• [Data provided]:
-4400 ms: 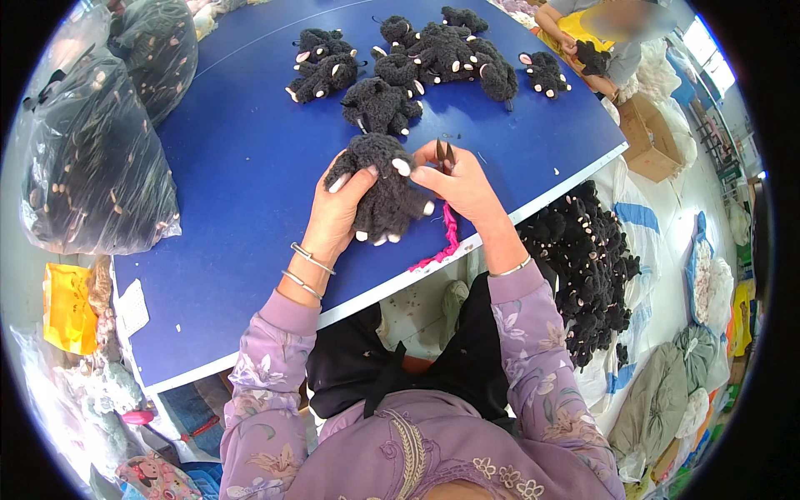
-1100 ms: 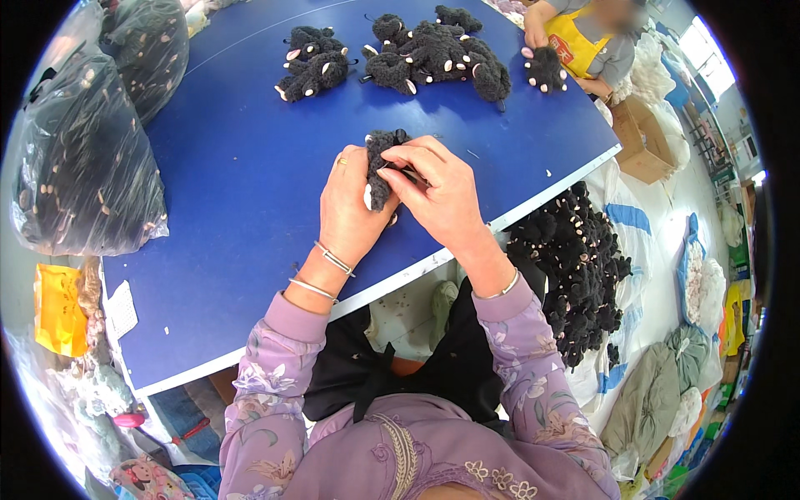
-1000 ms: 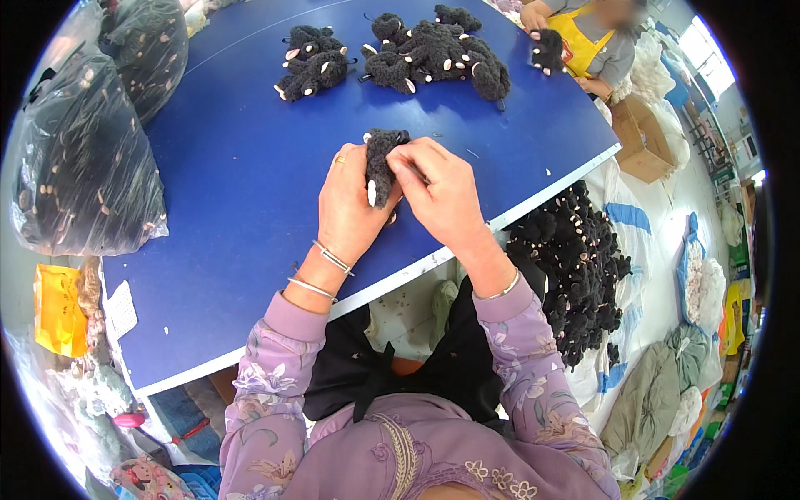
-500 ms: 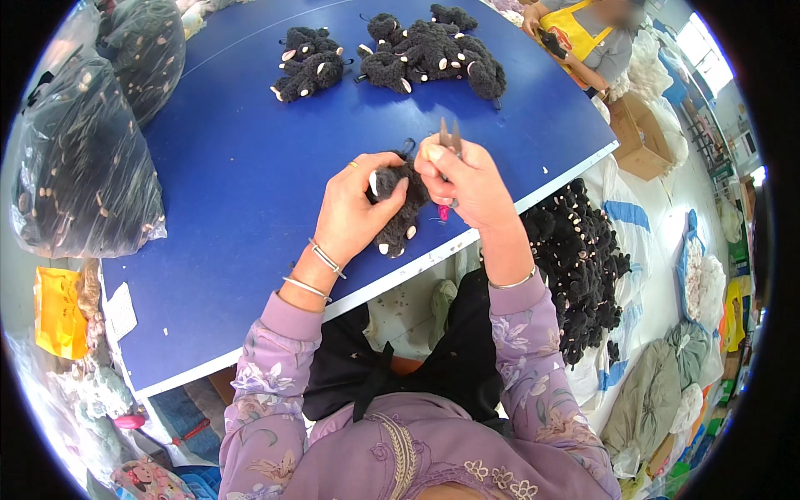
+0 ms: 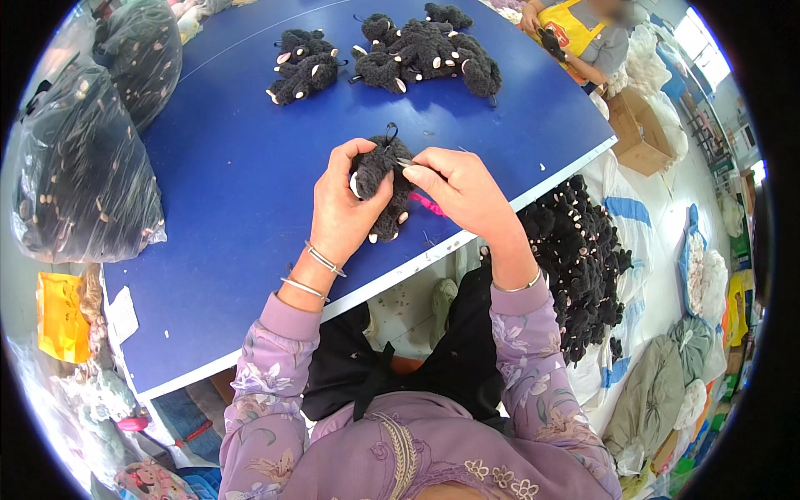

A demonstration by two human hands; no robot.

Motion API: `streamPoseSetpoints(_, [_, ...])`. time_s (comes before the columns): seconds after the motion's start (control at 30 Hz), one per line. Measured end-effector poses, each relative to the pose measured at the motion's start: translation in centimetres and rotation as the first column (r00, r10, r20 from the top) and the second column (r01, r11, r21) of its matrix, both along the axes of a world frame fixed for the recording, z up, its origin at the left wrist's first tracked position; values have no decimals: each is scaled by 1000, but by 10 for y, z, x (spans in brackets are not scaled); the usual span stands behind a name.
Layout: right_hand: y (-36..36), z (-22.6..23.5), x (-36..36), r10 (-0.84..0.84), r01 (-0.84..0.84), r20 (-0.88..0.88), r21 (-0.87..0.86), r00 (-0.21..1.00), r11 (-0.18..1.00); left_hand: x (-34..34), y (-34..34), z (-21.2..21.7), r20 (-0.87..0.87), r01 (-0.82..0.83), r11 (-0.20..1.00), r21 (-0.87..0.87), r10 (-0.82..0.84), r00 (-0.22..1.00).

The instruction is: The person trims the fur on small black stuffed animals using scissors. They pick up each item, snip stray fibers, and place the finished pieces on a blue table. The process is repeated for multiple items.

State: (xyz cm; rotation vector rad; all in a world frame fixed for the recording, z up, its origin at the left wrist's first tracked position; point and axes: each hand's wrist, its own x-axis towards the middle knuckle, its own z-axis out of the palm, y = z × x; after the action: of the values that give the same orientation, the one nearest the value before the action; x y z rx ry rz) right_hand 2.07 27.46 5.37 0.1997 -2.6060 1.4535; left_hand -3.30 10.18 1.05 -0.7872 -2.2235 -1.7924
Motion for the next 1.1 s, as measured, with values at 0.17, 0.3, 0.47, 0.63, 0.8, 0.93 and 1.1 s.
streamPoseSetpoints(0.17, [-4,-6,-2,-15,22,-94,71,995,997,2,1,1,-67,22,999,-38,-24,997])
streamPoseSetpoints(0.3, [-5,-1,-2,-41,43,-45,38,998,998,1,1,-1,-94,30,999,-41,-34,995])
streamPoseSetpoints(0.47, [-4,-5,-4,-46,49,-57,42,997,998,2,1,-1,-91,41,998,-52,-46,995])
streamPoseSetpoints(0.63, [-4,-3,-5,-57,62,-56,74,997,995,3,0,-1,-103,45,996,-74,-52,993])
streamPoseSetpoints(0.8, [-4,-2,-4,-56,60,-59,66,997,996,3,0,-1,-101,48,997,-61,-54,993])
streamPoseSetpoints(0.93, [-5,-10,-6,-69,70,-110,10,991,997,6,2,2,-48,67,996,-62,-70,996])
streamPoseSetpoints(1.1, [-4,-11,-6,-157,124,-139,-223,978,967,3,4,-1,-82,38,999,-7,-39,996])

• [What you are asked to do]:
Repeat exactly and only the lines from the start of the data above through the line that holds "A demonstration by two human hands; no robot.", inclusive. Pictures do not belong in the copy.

• [Written response]:
-4400 ms: 
-1100 ms: 
-1000 ms: 
-500 ms: 
+0 ms: 

A demonstration by two human hands; no robot.

The exercise was worked through completely.